━━ Records provided

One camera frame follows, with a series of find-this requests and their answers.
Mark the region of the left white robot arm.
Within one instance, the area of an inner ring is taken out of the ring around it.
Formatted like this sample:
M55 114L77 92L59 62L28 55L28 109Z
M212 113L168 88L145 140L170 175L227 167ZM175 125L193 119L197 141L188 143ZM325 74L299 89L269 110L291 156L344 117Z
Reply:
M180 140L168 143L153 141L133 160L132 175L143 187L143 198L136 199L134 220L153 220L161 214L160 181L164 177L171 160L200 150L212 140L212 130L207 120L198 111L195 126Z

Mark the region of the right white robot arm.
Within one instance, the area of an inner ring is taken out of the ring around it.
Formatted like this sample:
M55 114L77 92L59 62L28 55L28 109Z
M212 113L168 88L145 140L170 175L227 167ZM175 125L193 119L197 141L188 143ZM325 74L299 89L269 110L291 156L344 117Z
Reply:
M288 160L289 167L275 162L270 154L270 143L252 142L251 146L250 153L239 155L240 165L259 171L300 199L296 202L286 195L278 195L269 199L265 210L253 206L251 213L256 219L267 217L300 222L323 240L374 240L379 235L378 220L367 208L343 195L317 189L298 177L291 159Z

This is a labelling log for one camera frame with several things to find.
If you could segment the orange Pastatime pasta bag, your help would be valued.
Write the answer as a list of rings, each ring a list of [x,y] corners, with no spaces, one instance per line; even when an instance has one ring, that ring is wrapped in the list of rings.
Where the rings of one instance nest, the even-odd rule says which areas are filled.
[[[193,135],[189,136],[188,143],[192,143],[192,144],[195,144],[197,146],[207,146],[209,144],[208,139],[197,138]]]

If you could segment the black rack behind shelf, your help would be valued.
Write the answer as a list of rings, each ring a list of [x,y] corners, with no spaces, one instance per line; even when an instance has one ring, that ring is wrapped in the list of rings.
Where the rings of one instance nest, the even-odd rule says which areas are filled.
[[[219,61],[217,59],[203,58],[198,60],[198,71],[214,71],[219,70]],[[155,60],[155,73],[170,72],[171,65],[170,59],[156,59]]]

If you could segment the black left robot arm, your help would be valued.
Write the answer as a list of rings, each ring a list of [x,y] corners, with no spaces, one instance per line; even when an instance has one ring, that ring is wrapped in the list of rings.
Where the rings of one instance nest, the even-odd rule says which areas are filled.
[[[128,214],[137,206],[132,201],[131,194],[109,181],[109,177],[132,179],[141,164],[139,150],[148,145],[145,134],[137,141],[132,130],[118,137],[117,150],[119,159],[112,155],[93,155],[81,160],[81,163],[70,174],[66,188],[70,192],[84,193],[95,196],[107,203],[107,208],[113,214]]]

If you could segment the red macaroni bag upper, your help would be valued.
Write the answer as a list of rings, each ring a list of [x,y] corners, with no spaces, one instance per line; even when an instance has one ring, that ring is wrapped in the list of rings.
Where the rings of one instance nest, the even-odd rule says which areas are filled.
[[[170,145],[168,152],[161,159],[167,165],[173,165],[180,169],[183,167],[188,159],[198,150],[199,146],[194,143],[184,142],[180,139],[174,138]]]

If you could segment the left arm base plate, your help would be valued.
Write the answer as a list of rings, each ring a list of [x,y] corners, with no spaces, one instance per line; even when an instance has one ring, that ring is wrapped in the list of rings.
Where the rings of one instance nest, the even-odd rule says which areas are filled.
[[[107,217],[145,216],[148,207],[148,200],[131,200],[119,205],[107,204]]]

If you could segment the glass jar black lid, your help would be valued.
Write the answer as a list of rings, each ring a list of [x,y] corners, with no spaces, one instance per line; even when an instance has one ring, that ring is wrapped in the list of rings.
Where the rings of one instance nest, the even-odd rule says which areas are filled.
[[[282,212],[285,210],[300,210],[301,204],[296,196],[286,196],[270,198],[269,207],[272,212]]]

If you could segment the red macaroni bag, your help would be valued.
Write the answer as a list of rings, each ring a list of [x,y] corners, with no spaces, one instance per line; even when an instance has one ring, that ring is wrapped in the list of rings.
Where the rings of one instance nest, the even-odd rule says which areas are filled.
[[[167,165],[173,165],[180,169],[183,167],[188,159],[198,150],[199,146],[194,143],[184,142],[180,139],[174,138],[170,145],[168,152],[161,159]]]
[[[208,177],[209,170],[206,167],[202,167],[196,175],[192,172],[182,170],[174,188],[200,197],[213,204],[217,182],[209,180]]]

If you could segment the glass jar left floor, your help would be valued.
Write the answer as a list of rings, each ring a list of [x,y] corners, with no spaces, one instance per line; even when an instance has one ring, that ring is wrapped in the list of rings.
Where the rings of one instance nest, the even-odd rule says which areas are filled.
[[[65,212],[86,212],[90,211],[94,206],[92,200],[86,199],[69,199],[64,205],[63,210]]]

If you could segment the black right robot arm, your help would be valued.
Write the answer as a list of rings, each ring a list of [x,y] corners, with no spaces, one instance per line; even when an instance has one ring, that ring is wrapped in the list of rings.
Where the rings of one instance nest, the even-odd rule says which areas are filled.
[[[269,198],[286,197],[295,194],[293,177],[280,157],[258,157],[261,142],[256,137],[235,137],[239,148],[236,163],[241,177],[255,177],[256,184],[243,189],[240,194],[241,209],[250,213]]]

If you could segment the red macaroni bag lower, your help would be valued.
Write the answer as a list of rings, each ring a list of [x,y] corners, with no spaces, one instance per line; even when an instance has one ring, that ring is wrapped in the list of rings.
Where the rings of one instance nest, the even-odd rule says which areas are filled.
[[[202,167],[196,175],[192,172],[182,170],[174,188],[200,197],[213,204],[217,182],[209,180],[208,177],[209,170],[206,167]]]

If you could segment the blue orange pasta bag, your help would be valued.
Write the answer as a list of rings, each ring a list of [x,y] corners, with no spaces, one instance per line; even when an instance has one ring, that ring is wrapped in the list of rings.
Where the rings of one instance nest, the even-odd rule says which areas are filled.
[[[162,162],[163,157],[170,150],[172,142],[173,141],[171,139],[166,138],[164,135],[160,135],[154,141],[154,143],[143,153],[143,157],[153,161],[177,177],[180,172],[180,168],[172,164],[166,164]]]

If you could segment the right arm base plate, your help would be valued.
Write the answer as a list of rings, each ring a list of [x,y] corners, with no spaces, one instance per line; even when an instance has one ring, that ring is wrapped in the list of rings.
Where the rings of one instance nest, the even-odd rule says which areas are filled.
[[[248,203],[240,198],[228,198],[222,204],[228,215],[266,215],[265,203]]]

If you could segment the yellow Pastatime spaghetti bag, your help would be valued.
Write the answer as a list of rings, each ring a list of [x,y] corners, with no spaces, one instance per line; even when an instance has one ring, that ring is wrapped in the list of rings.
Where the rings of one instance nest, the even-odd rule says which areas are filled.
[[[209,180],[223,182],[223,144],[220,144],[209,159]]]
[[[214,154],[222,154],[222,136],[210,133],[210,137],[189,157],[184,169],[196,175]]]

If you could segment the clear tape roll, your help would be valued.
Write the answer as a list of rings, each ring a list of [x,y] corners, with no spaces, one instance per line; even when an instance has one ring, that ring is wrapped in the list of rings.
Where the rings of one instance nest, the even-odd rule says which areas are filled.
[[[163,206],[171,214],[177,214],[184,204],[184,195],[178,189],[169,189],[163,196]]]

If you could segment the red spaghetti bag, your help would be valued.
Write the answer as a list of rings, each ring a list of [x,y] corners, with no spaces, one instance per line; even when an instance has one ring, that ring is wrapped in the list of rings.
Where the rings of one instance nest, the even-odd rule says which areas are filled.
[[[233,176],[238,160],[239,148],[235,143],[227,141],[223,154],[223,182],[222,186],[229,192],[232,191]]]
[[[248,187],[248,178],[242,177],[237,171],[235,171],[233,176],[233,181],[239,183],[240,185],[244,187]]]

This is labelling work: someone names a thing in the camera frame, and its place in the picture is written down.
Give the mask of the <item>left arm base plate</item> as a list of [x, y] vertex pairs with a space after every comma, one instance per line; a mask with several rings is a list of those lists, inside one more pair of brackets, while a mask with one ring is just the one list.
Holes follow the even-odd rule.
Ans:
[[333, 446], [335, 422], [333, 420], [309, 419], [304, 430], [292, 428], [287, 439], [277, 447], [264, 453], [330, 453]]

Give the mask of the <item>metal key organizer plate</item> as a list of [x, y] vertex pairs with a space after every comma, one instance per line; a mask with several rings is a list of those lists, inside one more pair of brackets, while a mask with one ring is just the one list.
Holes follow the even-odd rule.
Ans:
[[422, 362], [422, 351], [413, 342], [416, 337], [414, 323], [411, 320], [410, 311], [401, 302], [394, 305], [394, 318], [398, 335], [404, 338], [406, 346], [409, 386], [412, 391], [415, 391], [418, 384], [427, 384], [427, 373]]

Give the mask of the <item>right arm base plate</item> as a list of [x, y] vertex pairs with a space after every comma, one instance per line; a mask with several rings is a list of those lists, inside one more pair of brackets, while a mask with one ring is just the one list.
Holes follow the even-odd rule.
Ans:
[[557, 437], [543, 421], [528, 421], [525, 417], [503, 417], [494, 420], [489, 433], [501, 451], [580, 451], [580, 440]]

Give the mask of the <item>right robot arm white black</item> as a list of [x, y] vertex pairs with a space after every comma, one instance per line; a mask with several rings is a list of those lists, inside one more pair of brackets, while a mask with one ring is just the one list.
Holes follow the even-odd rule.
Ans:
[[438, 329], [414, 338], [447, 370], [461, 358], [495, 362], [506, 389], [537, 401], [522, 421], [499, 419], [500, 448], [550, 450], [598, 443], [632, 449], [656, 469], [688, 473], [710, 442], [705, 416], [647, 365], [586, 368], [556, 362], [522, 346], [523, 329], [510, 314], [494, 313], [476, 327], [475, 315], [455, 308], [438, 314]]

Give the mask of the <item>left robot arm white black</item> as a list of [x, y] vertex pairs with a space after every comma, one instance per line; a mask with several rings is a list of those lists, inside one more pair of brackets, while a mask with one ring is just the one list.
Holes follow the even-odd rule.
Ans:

━━━━

*Task objective*
Return every line of the entries above that the string "left" appears in.

*Reply*
Mark the region of the left white robot arm.
If you could segment the black left robot arm, your help would be valued.
If you could segment the left arm base plate, your help would be valued.
If you could segment the glass jar left floor, your help would be valued.
Give the mask of the <item>left arm base plate</item> as a list of [x, y] vertex pairs with a space after every comma, one instance per line; a mask with several rings is a list of those lists, inside one more pair of brackets, while a mask with one ring is just the one list.
Give the mask of the <item>left robot arm white black</item> as a list of [x, y] vertex pairs with a space after every comma, one instance per line; a mask with several rings is a list of those lists, inside one more pair of brackets, while a mask with one ring is just the one list.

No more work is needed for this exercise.